> What to produce:
Would you return, word for word, the lines of the data below from the line with "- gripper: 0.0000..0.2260" through the line with "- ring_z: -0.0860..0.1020", and no others?

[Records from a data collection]
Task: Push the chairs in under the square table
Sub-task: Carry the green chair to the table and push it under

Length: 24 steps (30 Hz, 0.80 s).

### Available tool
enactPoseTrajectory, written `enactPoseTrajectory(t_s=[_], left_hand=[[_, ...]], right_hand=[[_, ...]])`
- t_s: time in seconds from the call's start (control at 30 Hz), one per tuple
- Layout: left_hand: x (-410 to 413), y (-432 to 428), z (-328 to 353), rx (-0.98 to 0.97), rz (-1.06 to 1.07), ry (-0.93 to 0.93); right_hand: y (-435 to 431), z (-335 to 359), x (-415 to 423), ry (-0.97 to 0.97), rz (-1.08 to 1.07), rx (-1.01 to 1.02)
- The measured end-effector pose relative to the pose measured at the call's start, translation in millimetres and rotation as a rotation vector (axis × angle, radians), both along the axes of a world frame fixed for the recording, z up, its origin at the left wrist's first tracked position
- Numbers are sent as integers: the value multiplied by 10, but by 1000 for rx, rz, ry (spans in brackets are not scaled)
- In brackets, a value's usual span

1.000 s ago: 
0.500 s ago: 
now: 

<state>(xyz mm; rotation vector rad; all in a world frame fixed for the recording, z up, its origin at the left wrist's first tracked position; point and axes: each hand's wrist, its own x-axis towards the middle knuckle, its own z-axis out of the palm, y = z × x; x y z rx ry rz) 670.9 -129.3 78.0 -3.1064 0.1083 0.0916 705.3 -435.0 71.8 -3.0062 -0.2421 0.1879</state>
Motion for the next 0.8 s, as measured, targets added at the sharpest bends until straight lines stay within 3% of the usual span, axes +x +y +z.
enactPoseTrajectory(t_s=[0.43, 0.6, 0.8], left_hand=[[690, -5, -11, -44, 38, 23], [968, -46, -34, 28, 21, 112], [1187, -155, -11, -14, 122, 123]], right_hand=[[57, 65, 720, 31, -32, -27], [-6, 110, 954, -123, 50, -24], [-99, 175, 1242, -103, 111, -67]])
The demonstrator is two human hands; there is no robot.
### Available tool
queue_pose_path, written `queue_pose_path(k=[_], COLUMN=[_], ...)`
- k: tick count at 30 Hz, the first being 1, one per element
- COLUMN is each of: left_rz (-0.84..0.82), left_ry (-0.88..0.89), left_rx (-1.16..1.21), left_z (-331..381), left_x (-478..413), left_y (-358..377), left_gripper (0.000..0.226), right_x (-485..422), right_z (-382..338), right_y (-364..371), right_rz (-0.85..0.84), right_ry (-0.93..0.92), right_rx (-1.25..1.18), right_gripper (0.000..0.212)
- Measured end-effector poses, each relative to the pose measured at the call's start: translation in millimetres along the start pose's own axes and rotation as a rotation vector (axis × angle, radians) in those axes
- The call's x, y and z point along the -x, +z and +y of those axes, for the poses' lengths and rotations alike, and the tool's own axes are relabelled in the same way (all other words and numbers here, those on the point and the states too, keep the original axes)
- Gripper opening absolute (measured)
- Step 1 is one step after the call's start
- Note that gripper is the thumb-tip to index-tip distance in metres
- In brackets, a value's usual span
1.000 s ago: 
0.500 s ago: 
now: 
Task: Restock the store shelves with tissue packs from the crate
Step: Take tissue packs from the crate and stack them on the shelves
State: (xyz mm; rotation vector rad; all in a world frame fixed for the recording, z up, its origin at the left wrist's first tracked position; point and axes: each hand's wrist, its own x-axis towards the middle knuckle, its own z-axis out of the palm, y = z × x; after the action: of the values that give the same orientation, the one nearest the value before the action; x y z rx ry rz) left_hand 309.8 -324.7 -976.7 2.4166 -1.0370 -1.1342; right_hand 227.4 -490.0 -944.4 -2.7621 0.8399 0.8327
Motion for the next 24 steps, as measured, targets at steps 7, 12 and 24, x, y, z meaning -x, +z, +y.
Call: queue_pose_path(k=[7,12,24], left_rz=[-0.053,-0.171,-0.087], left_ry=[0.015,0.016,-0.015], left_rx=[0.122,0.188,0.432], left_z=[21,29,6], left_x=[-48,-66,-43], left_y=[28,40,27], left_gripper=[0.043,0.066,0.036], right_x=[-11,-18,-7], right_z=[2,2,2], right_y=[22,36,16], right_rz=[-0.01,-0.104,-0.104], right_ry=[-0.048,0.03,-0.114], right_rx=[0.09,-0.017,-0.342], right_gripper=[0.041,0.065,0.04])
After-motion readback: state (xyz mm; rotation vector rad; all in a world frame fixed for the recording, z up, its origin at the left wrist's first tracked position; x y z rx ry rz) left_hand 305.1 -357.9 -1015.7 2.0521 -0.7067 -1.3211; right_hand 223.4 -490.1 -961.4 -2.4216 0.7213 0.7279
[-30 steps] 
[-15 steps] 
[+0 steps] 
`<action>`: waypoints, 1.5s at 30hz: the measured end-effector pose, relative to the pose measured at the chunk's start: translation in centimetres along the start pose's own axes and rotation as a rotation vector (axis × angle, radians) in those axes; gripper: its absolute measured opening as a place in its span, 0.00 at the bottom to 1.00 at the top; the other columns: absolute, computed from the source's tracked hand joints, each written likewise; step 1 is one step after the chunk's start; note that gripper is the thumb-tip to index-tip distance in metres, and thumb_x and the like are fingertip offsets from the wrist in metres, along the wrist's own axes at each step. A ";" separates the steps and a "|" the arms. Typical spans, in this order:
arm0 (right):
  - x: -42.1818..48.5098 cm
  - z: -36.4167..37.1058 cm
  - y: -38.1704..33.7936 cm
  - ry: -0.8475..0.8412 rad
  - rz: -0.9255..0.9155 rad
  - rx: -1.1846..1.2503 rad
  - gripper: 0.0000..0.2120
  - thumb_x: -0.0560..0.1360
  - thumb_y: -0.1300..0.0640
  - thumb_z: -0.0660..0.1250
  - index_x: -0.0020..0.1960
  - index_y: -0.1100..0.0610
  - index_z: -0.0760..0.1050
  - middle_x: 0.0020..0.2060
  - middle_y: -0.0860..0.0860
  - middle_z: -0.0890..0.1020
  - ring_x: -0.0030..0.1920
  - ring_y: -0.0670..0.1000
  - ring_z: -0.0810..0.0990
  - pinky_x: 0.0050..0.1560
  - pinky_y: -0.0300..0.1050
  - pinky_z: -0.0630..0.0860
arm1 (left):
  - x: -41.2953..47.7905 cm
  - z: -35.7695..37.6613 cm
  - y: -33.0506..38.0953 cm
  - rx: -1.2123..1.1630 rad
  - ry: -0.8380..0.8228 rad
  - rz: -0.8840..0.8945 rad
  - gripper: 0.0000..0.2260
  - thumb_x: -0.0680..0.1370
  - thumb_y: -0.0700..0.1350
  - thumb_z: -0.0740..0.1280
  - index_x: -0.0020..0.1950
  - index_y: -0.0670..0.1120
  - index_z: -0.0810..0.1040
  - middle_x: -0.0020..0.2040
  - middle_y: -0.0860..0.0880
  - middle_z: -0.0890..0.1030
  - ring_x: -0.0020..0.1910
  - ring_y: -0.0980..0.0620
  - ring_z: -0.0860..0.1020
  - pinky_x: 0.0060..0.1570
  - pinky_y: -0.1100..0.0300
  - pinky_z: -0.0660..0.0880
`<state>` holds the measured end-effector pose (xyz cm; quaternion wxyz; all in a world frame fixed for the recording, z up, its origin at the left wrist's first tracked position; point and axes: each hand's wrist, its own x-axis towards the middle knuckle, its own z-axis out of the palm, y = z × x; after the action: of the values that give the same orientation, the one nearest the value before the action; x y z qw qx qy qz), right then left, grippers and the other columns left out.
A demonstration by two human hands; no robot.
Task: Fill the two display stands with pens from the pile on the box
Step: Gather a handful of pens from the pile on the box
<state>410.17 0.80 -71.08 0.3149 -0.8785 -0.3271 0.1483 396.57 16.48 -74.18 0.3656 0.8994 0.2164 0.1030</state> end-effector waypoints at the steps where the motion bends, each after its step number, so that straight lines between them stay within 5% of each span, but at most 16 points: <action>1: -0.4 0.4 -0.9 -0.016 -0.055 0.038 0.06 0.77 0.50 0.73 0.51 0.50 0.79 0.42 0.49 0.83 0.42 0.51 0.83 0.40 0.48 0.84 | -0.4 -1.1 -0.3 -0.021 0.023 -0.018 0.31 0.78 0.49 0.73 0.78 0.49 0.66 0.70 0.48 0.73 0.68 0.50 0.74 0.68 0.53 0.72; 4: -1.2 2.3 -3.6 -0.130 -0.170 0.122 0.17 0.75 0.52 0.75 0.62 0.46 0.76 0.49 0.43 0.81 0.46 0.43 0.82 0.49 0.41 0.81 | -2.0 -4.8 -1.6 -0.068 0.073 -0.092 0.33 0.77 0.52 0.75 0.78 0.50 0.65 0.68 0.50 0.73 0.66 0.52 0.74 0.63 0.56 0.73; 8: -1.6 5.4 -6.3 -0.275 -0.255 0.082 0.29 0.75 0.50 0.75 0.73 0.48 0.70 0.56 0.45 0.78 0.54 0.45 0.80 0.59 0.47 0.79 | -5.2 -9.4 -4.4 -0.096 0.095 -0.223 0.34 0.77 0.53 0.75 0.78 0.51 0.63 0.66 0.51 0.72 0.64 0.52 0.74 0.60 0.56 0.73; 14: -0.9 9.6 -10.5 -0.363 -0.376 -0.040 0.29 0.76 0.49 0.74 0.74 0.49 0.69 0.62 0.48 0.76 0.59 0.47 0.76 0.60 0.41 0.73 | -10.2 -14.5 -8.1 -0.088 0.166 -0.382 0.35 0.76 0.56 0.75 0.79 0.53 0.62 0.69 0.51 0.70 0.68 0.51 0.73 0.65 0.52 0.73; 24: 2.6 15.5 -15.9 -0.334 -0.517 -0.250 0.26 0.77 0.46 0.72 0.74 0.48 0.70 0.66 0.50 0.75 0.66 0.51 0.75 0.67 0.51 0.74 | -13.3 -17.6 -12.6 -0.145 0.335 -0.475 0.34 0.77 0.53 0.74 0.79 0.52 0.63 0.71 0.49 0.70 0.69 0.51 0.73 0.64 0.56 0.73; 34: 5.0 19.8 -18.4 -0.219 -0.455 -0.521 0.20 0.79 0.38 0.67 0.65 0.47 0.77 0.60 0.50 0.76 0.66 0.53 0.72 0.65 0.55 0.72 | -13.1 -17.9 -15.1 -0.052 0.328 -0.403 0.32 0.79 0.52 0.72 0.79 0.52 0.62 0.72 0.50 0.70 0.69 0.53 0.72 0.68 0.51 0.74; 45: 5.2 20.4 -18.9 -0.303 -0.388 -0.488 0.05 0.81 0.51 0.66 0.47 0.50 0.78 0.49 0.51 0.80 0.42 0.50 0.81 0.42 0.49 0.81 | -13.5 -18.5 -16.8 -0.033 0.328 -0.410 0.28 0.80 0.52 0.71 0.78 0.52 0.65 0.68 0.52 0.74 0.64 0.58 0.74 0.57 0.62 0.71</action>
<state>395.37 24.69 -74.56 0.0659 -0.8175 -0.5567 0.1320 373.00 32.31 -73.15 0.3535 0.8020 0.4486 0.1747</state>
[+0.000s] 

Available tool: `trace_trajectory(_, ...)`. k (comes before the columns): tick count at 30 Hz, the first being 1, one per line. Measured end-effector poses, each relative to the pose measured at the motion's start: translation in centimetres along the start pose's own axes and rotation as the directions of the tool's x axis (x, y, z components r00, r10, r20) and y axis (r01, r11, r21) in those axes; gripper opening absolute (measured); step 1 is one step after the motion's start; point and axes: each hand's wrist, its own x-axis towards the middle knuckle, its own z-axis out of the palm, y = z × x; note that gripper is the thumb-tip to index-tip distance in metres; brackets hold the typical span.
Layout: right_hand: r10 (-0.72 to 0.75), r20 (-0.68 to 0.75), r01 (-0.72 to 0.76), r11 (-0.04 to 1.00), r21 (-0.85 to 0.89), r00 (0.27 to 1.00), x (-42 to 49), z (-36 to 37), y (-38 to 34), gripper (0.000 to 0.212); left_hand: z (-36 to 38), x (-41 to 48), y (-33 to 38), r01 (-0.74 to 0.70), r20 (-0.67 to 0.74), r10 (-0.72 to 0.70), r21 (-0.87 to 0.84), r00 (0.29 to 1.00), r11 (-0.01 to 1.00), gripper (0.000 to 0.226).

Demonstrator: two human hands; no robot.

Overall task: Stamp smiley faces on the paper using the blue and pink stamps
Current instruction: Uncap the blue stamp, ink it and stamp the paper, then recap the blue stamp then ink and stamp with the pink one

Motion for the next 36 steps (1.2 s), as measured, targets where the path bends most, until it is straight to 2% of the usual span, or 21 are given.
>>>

> Answer space:
  - gripper: 0.0000..0.2260
  - thumb_x: -0.0680..0.1370
  - thumb_y: -0.0700..0.1350
  - thumb_z: -0.0740..0.1280
  - index_x: -0.0020..0.1950
  - index_y: -0.0670..0.1120
  - index_z: -0.0810..0.1040
  - middle_x: -0.0020..0.2040
  - middle_y: -0.0860..0.0880
  - middle_z: -0.0890..0.1030
  - ring_x: -0.0020..0.1910
  - ring_y: -0.0980..0.0620
  - ring_z: -0.0860..0.1020

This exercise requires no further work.